INPUT DATA.

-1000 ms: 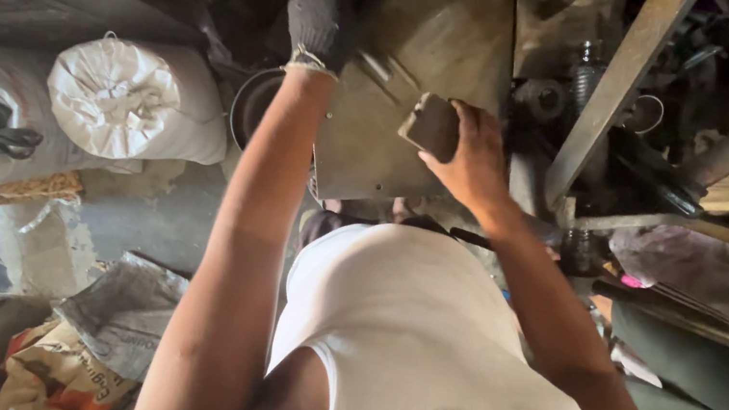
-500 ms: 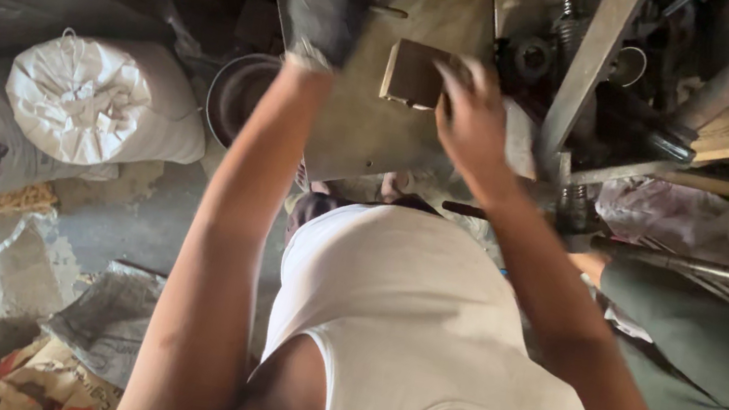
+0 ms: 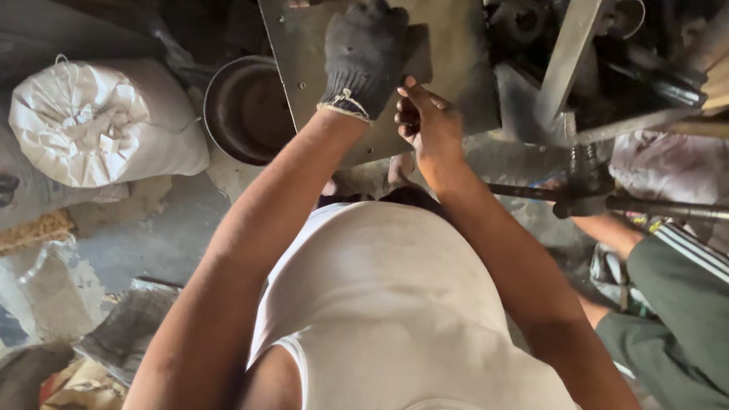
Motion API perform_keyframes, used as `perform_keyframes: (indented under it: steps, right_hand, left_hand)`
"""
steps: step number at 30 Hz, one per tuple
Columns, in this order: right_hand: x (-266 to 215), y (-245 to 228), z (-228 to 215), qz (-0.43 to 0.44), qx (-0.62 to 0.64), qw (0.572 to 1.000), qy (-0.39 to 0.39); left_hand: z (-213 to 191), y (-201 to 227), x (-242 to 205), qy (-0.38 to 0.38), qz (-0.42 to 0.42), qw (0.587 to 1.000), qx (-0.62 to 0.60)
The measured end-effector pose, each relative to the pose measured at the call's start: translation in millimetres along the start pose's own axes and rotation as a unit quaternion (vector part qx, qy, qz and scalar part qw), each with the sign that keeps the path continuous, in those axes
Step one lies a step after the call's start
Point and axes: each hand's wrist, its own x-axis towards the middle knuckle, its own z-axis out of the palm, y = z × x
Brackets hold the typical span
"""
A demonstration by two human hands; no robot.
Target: The person repeatedly places small metal pieces into a manual press, operates the lever to compress them, and removes the formed parts. The person handles the pieces one at a time and cycles the press throughout the clip.
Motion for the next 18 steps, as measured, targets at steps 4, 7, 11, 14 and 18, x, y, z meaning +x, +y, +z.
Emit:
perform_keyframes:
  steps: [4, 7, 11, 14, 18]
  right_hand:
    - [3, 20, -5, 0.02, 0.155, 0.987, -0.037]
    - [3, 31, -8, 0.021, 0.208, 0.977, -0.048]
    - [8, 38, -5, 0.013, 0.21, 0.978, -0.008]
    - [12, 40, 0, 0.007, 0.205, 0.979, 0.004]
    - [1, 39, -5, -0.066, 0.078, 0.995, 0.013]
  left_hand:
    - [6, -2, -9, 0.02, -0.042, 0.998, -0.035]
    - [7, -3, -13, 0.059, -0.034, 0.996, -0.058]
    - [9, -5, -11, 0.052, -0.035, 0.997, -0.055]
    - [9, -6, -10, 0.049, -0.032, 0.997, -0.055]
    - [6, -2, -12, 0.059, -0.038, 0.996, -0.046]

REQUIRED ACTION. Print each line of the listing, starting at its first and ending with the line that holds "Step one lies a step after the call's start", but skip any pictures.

ANSWER FOR THE TASK.
-1000 ms: 
-500 ms: 
+0 ms: 
Motion API perform_keyframes, used as `perform_keyframes: (indented under it: steps, right_hand, left_hand)`
"""
steps: step number at 30 Hz, one per tuple
Columns, in this order: right_hand: x (-266 to 215), y (-245 to 228), z (-228 to 215), qz (-0.43 to 0.44), qx (-0.62 to 0.64), qw (0.572 to 1.000), qy (-0.39 to 0.39); left_hand: z (-213 to 191), y (-201 to 227), x (-242 to 205), qy (-0.38 to 0.38), qz (-0.42 to 0.42), qw (0.587 to 1.000), qx (-0.62 to 0.60)
The measured end-effector pose, each relative to the pose measured at the call's start: translation in millimetres along the start pose's own axes and rotation as a unit quaternion (vector part qx, qy, qz and scalar part qw), each with the sign that keeps the path continuous, in those axes
Step one lies a step after the call's start

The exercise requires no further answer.